Aim of the task:
Restate the listing below line for line and word for word, without the pictures.

Exercise data:
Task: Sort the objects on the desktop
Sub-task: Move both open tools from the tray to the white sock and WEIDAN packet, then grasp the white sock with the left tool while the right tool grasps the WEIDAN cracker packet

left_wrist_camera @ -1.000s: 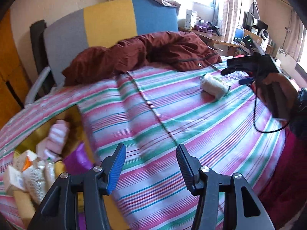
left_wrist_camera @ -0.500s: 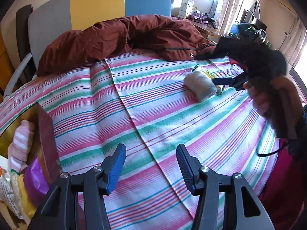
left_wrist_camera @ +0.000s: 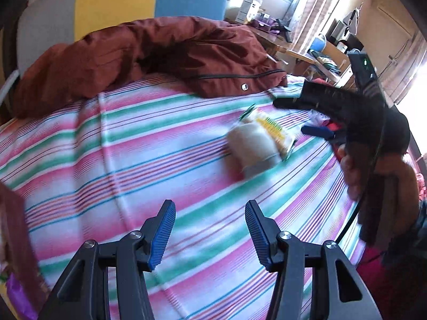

Your solution:
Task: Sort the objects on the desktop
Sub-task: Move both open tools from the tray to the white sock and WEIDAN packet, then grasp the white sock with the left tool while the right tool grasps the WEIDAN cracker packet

left_wrist_camera @ -1.000s: 
left_wrist_camera @ -0.500s: 
left_wrist_camera @ +0.000s: 

None of the exercise remains to be done.